Through continued work in the lab, as well as networking with other researchers, clinicians and genetic counselors around the world to find additional cases, Ahn’s group eventually developed a database of 20 patients, in 2016. From those, they were able to process samples, translating the research from cell-level biology to humans.

“Parents whose kids have this don’t know why, so now if we can do the exome sequencing, they do,” Ahn says. “This is the very first group of patients in the world to get the correct diagnosis.”

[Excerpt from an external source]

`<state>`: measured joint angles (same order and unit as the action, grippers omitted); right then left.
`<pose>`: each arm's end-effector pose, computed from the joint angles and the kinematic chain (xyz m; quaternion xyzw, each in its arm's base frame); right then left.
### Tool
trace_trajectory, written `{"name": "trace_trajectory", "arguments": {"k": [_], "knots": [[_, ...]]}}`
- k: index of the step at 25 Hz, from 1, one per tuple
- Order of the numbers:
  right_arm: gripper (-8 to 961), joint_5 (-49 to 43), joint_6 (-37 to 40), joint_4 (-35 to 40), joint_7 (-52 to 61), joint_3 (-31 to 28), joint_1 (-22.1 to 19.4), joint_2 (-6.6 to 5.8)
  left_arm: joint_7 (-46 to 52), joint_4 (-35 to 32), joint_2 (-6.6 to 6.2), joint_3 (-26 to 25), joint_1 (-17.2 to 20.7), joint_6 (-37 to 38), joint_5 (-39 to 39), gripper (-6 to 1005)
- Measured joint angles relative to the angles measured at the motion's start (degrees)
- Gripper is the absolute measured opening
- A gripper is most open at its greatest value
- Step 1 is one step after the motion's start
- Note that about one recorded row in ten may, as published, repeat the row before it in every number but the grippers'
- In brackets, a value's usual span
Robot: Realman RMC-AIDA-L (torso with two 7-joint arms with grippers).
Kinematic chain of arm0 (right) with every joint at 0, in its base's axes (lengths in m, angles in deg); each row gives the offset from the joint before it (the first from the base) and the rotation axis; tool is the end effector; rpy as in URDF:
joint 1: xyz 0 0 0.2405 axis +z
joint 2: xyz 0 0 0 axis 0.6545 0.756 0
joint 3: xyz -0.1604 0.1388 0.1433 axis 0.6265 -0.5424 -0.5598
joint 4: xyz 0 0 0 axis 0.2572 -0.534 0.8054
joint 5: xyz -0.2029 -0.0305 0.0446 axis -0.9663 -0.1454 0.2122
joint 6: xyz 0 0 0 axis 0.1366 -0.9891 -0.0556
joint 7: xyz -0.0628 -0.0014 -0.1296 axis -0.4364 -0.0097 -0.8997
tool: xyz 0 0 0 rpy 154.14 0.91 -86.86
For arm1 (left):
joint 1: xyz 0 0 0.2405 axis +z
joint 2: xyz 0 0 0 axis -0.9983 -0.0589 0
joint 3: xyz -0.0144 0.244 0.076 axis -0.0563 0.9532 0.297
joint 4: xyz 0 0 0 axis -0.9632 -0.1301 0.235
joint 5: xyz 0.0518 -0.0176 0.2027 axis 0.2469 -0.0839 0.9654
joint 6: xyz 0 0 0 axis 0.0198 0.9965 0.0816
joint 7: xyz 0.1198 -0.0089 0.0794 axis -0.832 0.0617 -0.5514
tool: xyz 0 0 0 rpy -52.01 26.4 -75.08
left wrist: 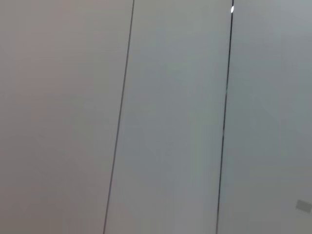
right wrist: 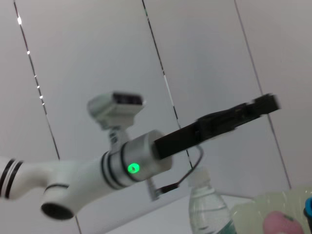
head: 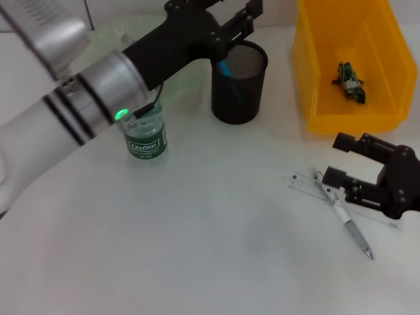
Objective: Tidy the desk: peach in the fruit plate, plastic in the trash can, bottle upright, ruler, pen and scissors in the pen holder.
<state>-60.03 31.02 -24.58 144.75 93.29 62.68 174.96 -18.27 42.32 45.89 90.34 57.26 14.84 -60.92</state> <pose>0.2981 0.2466 0.0084 -0.8807 0.1987 0.4011 0.1551 -0.1579 0.3669 -0.0568 -0.8438 -0.1357 -0.4347 0.2839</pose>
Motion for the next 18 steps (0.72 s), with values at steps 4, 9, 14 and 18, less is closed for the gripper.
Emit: {"name": "trace_trajectory", "arguments": {"k": [4,9,14,18], "knots": [[765,2.8,0.1,0.3,3.3,-0.6,-0.4,-0.44,2.8,-1.0,-2.38,-0.6,5.3,10.7,3.1,580],[765,7.4,2.4,1.0,8.7,-0.7,-0.5,-2.26,7.9,-0.6,-6.18,-6.4,10.8,24.1,15.1,604],[765,8.6,5.6,9.4,19.2,-0.2,1.4,-2.97,18.3,-0.4,-8.7,-16.5,11.8,33.4,37.5,629],[766,8.3,6.9,24.4,31.5,2.8,3.6,-2.34,23.6,0.2,-8.4,-25.0,12.1,37.3,49.4,648]]}}
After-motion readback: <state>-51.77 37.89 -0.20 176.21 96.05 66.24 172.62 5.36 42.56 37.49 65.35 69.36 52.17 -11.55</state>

In her role as one of the world’s primary researchers on the SON gene, Ahn became a point of contact for patients and their families, collecting their contact information if they wished to connect with one another. This contact led to the establishment of a Facebook group for the syndrome, which now has more than 245 members, some of whom reached out to Ahn and indicated an interest in participating in future research.

Next Steps

In 2020, several of the parents of children, together with Ahn, created the ZTTK SON-Shine Foundation, which is seeking nonprofit status. The group developed a website that features the personal stories of families learning how to live with this syndrome.

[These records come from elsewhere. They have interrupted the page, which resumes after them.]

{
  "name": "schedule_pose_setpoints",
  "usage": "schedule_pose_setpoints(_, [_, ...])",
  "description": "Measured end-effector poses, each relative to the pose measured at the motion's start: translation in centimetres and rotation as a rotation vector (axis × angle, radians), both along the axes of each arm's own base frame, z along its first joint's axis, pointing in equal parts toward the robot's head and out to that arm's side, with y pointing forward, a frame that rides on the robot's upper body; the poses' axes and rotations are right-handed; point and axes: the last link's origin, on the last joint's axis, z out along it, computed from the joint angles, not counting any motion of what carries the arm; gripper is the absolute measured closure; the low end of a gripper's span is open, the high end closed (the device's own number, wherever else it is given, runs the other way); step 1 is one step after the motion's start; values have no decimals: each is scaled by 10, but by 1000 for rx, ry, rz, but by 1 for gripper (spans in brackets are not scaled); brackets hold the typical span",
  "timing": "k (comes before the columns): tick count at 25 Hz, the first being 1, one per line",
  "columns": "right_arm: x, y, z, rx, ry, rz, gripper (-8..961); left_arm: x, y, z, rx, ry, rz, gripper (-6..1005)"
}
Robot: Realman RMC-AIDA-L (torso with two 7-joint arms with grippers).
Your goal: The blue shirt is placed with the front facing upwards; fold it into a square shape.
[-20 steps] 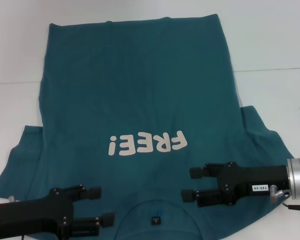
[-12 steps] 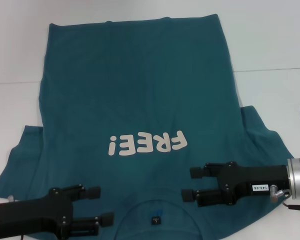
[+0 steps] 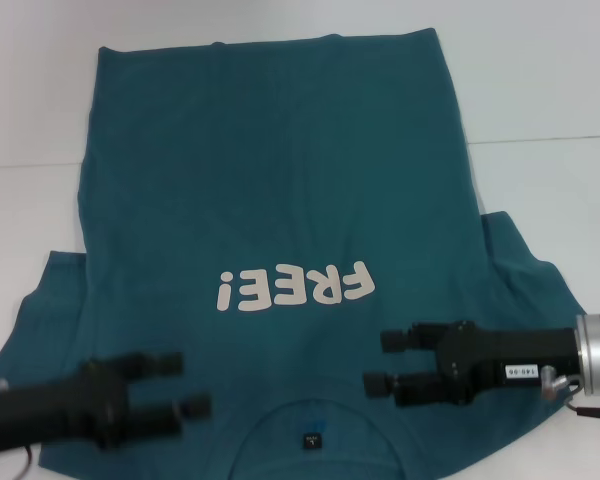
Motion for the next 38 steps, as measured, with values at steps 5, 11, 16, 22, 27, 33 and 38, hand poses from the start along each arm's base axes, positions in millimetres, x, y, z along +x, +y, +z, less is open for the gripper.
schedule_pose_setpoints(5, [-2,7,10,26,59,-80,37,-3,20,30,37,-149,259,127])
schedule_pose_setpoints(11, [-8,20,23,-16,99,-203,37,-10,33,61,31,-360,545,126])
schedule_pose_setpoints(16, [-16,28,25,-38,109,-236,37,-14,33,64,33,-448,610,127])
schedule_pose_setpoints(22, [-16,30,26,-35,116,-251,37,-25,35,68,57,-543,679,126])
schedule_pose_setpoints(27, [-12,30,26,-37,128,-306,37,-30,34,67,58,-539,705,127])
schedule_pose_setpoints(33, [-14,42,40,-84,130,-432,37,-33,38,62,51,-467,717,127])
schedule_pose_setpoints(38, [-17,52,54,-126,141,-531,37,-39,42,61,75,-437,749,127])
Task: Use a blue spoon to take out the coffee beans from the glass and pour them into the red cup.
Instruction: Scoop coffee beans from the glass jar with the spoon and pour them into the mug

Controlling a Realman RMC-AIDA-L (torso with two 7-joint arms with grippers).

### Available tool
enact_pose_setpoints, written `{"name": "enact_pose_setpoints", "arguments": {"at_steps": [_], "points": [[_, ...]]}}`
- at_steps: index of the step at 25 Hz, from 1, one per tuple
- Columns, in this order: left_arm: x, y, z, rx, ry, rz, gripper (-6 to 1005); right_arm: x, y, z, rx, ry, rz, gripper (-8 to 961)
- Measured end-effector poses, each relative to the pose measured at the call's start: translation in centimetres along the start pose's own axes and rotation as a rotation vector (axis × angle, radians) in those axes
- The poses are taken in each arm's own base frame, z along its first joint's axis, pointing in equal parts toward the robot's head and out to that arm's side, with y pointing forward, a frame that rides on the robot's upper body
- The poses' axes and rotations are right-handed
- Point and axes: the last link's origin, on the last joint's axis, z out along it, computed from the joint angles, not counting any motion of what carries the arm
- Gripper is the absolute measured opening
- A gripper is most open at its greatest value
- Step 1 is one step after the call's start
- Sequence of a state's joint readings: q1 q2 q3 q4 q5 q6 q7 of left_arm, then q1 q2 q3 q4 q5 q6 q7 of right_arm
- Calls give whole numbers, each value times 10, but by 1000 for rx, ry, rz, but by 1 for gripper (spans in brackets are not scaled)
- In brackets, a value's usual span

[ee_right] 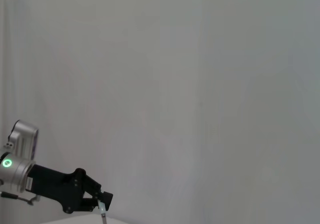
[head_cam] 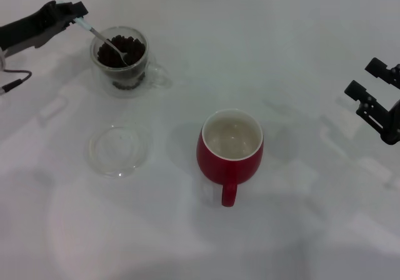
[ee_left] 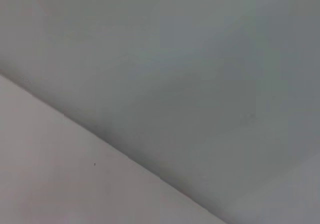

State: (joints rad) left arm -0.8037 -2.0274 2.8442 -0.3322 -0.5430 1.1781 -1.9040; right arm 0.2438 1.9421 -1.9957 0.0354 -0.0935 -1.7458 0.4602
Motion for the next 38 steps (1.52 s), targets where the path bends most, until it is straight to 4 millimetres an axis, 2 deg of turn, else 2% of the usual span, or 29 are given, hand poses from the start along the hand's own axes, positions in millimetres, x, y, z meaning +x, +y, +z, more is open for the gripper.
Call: {"name": "enact_pose_setpoints", "arguments": {"at_steps": [11, 20, 30, 38], "points": [[-28, -22, -21, -9, 95, -215, 125, -3, -5, 2, 0, -4, -15, 542], [-40, -37, -45, -25, 187, -349, 125, -2, -6, 2, -1, 3, -17, 541], [-37, -36, -65, -111, 257, -383, 125, -1, -5, 3, -3, 6, -18, 541], [-38, -27, -67, -168, 235, -363, 125, -1, -5, 4, -7, 5, -20, 541]]}}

In addition to connecting families with this challenging rare disease, the Foundation hopes to host events to spread awareness of the syndrome to clinicians in particular.

“It’s very important for them to know about it, so that if they have similar cases, those patients can reach a diagnosis,” Ahn says. “They’re looking for a variation indication—how amino acids change, for example—and when patients receive those, they don’t understand what it means.”

Ahn returned to UAB’s Department of Pathology in February of 2020 as an associate professor. She is no longer alone in the study of ZTTK, but working with researchers across the globe on different manifestations of this syndrome in patients, from issues ranging from bone development to kidney function to metabolism and the immune system.

“We hope some part of our finding will contribute to a medical treatment,” Ahn says, “and we know our finding can provide them with information. We don’t know whether we can find a cure, but if we know more about how SON mutation affects patients’ metabolism, kidney issues, bone structure, and immune system, we can do a lot for patient care and prevention, and to alleviate their symptoms,”

“These parents are amazing, they are so dedicated,” she says of the Foundation’s families.” They want to make a difference for the future. It is really a family organization, and I want to continue to be a part, to provide more research and answers to their questions.”